Testing A Mac

The Background

I have always seen people use MACs, but I have never personally owned, or used one at work. Most of the jobs I have ever had no one really had a MAC, it was always a Microsoft heavy environment. Swap out the virtualization environment between VMware or Xen. In the worst cases there would be a hyper-v server or two running.

Cut to my current job, and I would guess that maybe half the users or more may be on some sort of MAC device. Working in a non-profit research company, grants and money coming in allow the researchers to pick and choose what they want to use. Also being mildly heavy into the Linux server side of things, I guess they find it easier to work on a MAC and interact with those servers.

The Testing

I know that might seem like a dumb section name, but it’s true. I decided that to really work and fulfill my job duties, I need to start working on one and see what the fuss is all about. I asked one of the Service Desk guys if they had any spares, and my journey started.

From what I can tell, and the small amount of time I spent digging, this appears to me a 13” MacBook Pro. 16GB of RAM and a 2.7Ghz Core i5 processor. Not a bad machine to start with, seeming I don’t even know what I am going to be testing. My plan is to see if I can fulfill my normal job requirements, and if I can get used to both the interface and the shortcuts. I will be the first to admit that I have no idea how this thing works, nor do I really know what I am doing. Perfect example is I was holding down the ‘control’ key and hitting ‘C’ to copy something. Turns out you can’t do that on here, or I am missing a setting I need to change.

What I Like So Far

While I have always been hesitant to use a MAC since I have grown up on Windows, I thought it might be good to share some of the things I like.

  1. The device itself is very nice to use. Both the look and feel just seem very well thought out. While the laptop itself it a bit heavy, it is still easy enough to cart around with me.

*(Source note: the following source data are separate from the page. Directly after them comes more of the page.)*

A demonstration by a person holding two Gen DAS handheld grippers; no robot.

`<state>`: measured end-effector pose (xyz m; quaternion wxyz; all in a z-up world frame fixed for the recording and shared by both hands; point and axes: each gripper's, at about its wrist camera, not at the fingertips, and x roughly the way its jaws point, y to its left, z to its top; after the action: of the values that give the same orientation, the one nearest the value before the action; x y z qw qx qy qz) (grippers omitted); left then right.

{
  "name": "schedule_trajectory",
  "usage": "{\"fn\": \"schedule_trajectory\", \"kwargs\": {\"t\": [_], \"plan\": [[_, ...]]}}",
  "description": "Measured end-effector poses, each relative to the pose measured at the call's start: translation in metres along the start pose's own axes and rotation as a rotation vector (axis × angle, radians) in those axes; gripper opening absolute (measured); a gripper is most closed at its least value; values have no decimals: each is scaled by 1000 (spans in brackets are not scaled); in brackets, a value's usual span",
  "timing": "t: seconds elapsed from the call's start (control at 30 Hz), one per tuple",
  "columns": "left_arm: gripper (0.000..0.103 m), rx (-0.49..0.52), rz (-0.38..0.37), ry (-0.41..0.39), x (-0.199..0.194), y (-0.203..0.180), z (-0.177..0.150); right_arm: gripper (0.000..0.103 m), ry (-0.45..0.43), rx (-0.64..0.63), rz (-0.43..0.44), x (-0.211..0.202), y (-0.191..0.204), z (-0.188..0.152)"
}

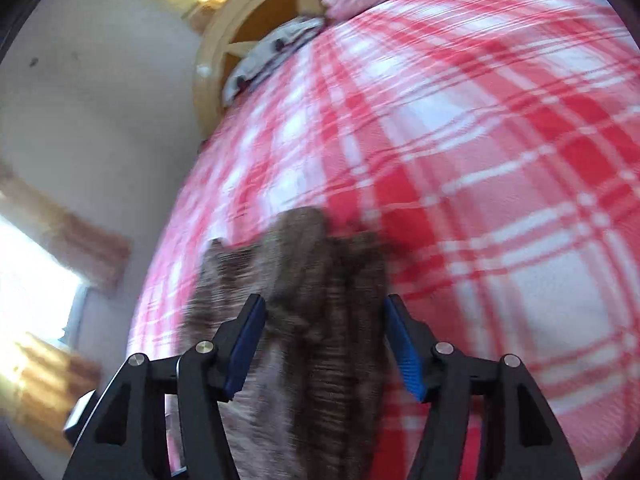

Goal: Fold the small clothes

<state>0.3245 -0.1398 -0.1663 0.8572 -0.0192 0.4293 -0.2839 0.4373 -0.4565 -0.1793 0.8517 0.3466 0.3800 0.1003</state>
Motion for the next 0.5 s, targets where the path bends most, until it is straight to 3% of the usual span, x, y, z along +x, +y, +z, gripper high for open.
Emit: {"fn": "schedule_trajectory", "kwargs": {"t": [0.07, 0.17, 0.2, 0.3, 0.4, 0.5], "plan": [[102, -25, -13, -30, -6, 3, -2, 62, 5, -25, -27, 6, 4, 1], [101, -51, -24, -3, 0, 7, 0, 62, 3, -23, -41, 9, -1, 1], [101, -48, -23, -1, 0, 7, 1, 61, 4, -21, -29, 10, -3, 1], [94, -30, -28, -4, 1, 3, 1, 49, -13, -20, -44, 7, -8, 3], [94, -9, -21, 7, 4, -2, 1, 48, -26, -4, -37, 9, -15, 3], [90, 28, -1, 24, 7, -10, 2, 48, -6, -84, -50, 17, -4, 0]]}}
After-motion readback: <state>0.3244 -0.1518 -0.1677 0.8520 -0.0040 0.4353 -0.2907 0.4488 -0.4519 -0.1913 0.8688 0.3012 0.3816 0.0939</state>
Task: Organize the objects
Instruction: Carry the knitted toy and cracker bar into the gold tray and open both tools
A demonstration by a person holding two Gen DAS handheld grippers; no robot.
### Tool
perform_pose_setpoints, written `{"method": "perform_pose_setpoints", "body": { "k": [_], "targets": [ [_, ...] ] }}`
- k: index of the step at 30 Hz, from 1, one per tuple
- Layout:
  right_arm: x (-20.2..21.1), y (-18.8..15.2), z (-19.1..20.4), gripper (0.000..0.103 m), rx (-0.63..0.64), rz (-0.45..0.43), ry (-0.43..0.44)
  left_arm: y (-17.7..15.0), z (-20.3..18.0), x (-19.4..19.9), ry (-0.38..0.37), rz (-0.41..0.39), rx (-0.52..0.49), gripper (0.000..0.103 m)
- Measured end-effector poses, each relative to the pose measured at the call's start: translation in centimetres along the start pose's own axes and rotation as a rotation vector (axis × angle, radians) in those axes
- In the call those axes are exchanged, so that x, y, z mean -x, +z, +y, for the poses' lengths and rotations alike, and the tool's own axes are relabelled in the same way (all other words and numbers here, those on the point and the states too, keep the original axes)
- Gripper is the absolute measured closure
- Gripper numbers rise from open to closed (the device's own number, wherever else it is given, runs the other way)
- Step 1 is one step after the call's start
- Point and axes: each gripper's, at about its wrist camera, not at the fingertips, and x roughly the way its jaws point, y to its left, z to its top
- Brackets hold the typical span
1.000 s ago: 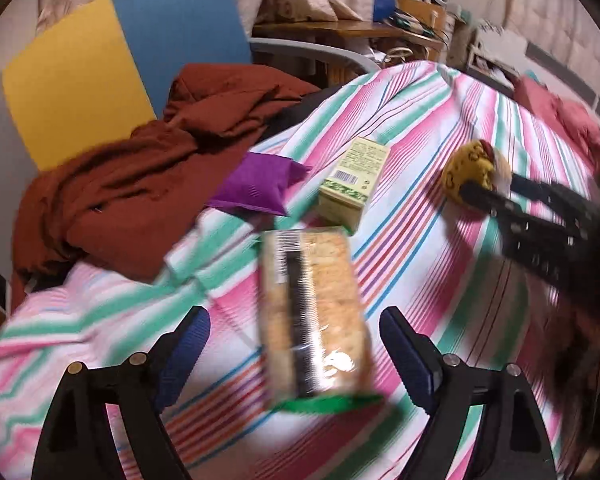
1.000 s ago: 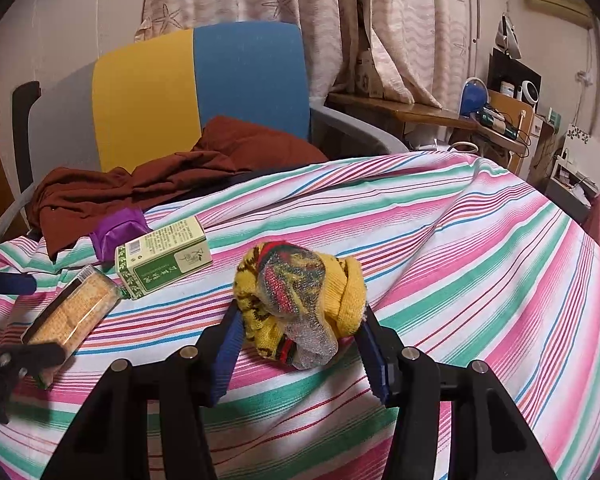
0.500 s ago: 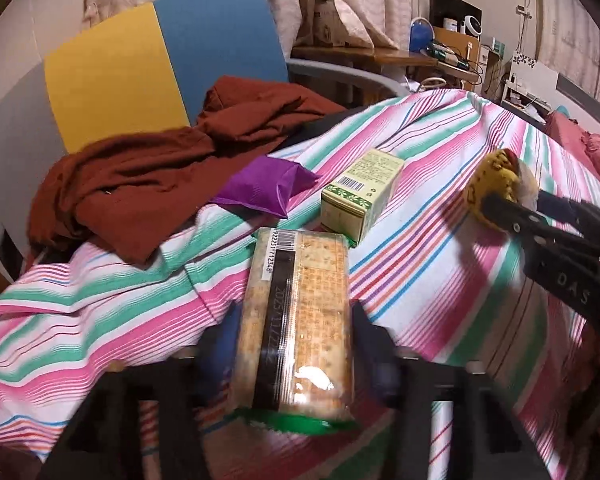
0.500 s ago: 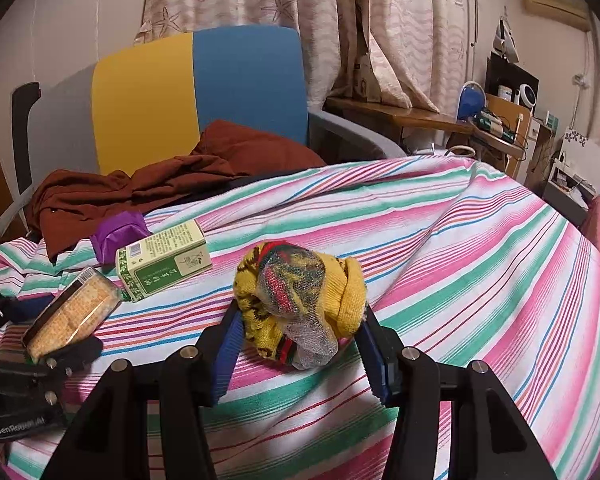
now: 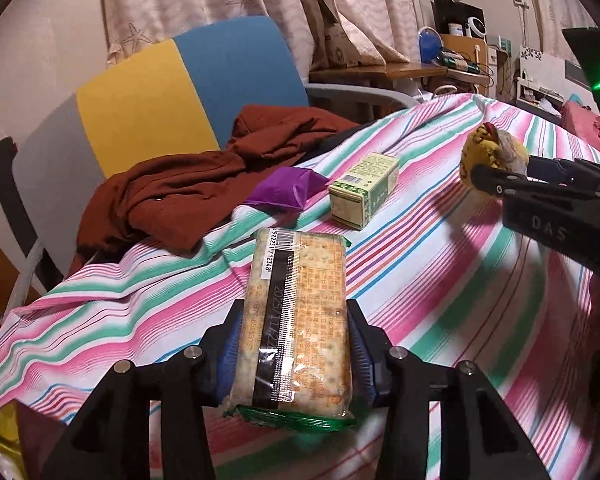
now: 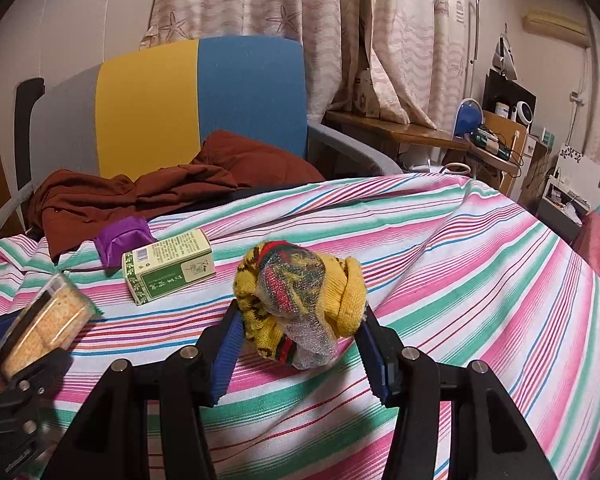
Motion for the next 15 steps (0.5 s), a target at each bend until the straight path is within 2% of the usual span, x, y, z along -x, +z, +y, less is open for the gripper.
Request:
{"method": "perform_pose_setpoints", "body": {
  "k": [15],
  "targets": [
    [1.6, -0.2, 0.6, 0.048, 0.028, -0.034, -0.028, -2.0, -0.3, 1.9, 0.014, -0.005, -0.019, 0.055]
  ]
}}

  2. The interface, while hard to get used to at first, is very clean. The animations are pretty smooth, and the buttons make sense. Also transitioning from something to another something just feels and looks smooth. I have to stay it is very pleasant to look at.

  3. While other companies and devices have adopted the style, the keyboard on this thing is nice. The buttons have just the right amount of give to them, and the sound when you are really typing or writing code and get into the zone, is super satisfying.

What I Don’t Like

  1. This is an odd complaint, and maybe I am missing something. When I expand a window to use fullscreen, I lose site of everything. The navbar at the bottom (Whatever it is called) and the status bar at the top. I really like being able to quick look at things like the time or switch to another app with ease. I get this is some kind of distraction free mode, but I am fine without it.

  2. When you close a window, it doesn’t always close the application. This is a problem for a guy like me coming from windows where I use the ‘X’ to close a window and kill the app. I can see how later on I might start eating into the memory of this thing by leaving 50000 applications open and running.

Final First Impressions

I will continue to use this and see how things go. While I don’t think I will switch to it as my daily driver, I do think it might come in handy when I need it. Since I still work in a large windows environment, I know it would take a few special apps to get this machine to where I have my windows laptop with all the special tools I need.

Until all the apps I use cut over to an HTML5 version, I might be stuck working with what I have.